Document Parse Service (src/azure/document-parse.service.ts)

Overview

The DocumentParseService is responsible for extracting text and structure from various document formats using Azure's Form Recognizer service. This service plays a critical role in the document processing pipeline, converting raw documents into structured data that can be analyzed and processed by the BidScript platform.

Dependencies

import { Injectable, Logger } from '@nestjs/common';
import { ConfigService } from '@nestjs/config';
import { AzureKeyCredential, DocumentAnalysisClient } from '@azure/ai-form-recognizer';
import { BlobService } from './blob.service';
import { DocumentParseResult, ParsedTable, ParsedPage } from '../types/interfaces/parse.interface';

Key Features

  • Document text extraction with layout preservation
  • Table detection and structured extraction
  • Key-value pair recognition
  • Support for multiple document formats (PDF, DOCX, PPTX, images)
  • Handling of large documents through pagination
  • OCR capabilities for scanned documents
  • Structure preservation with formatting information
  • Document metadata extraction

Core Methods

parseDocument

async parseDocument(
  documentId: string,
  options?: {
    modelId?: string;
    containerName?: string;
    includeRawResponse?: boolean;
  }
): Promise<DocumentParseResult>

Parses a document using Azure Form Recognizer.
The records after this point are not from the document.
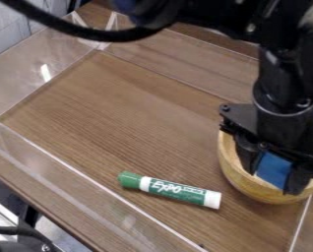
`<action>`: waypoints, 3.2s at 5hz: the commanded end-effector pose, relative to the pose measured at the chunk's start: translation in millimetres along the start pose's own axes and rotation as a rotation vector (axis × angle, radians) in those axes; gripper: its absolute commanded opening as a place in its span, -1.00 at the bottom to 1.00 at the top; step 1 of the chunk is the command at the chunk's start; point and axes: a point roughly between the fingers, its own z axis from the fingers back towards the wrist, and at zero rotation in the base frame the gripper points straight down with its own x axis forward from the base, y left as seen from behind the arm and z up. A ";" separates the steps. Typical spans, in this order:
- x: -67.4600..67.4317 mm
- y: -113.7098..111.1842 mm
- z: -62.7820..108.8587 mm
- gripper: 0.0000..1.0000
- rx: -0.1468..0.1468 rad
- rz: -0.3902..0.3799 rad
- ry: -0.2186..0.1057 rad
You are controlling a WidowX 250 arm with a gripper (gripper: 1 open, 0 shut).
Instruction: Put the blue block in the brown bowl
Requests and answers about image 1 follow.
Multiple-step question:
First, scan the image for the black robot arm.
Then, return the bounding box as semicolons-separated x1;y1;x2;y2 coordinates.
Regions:
0;0;313;196

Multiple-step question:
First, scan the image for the black table leg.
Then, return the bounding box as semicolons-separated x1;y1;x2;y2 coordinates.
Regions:
24;206;39;228

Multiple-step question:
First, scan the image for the blue rectangular block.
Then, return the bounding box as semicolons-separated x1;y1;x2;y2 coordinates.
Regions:
256;152;292;190

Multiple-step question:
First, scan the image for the brown wooden bowl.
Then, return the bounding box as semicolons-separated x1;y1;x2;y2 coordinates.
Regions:
217;131;313;205

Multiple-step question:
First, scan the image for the green Expo marker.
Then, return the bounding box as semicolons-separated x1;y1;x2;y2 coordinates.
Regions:
118;171;222;210

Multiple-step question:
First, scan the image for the clear acrylic tray wall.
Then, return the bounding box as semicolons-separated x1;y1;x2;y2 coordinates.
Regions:
0;30;305;252

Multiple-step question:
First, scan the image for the black cable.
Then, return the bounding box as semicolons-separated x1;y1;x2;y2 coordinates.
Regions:
0;225;55;252

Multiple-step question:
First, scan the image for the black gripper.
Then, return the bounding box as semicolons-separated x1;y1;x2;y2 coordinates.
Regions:
220;103;313;196

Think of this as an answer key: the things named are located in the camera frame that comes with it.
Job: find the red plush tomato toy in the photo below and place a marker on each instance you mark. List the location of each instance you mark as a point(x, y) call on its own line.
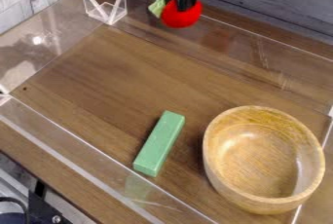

Parameters: - documentId: The ID of the document to parse - options: Parsing options - modelId: The Form Recognizer model to use (default: 'prebuilt-document') - containerName: The container name for the document - includeRawResponse: Whether to include the raw API response

Returns: - DocumentParseResult containing: - documentId: The original document ID - content: Extracted text content - pages: Array of parsed pages with text, tables, and elements - tables: Array of detected tables - metadata: Document metadata - rawResponse: (optional) Raw API response

Example:

const parseResult = await documentParseService.parseDocument('invoice-123');
console.log(`Parsed ${parseResult.pages.length} pages with ${parseResult.tables.length} tables`);
console.log(`Content length: ${parseResult.content.length}`);

parseDocumentFromUrl

async parseDocumentFromUrl(
  documentUrl: string,
  options?: {
    modelId?: string;
    includeRawResponse?: boolean;
  }
): Promise<DocumentParseResult>

Parses a document using a publicly accessible URL.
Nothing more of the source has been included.